Of course, KITE's technology is not without its flaws. The first issue is complexity. Although the SDK simplifies development, the technical complexity of the SPACE framework itself is high, making maintenance and upgrades challenging. If technical debt arises, it might affect long-term development. The second issue is centralization risk. Although blockchain is used, many of KITE's functions, such as Agent Passport management, rely on centralized components. If these components fail, the entire system could collapse. The third issue is standardization. KITE's x402 protocol and PoAI mechanism are self-defined. If they cannot become industry standards, they might be replaced by other solutions.

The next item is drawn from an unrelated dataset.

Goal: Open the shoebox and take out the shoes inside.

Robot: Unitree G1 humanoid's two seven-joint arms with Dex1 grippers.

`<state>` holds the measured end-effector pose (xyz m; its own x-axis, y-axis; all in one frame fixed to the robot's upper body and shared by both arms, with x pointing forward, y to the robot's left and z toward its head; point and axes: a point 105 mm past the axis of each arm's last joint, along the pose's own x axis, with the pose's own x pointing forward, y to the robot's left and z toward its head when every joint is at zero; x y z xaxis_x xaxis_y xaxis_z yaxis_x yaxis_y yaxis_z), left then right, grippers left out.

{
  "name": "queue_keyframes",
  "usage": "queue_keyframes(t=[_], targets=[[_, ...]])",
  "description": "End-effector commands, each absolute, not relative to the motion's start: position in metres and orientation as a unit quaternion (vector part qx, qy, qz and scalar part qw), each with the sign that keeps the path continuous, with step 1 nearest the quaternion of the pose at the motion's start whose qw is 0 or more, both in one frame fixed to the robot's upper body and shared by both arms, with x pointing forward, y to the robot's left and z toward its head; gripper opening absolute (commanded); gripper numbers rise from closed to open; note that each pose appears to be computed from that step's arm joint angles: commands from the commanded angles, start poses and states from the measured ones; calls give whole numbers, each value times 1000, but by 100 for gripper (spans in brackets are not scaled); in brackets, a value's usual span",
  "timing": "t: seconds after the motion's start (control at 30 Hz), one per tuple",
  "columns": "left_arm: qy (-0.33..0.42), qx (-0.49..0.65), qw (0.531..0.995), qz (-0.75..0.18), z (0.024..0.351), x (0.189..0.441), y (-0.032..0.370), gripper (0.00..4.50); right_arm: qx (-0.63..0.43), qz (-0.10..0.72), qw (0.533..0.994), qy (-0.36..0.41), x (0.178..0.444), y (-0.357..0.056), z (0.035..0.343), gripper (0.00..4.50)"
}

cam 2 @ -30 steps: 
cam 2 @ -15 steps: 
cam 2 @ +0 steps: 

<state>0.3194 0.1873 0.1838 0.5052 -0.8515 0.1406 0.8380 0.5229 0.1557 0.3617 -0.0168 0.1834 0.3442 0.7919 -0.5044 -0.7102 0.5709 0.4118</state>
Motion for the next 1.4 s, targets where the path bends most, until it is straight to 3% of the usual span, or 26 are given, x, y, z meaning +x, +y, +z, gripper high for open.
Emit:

However, I still have confidence in KITE's technical route for three reasons. First, KITE addresses real problems, not false demands. My own failed experience proves that AI agents indeed struggle within existing systems. The solutions provided by KITE are essential. Second, KITE's technological moat is deepening. Innovations like the SPACE framework and x402 protocol's PoAI mechanism cannot be copied overnight. More importantly, the developer experience and business cases accumulated in the Ozone testnet are the hardest assets to replicate. Third, KITE proved its technological feasibility during economic downturns. With 3.66 million users and 388 million calls, these numbers are rising even in the trough, demonstrating that the technology can withstand real-world testing.
In summary, KITE's tech stack gives me a clear vision for establishing a trust system in the AI agency economy. From identity verification to contribution tracking, from payment settlement to compliance auditing, this system may be more important than mere technological innovation. Because the future of the AI agency economy does not depend on how smart AI is, but on how much trust humans have in AI. When AI agents truly become the main participants in the digital economy, the trust infrastructure provided by KITE will become indispensable.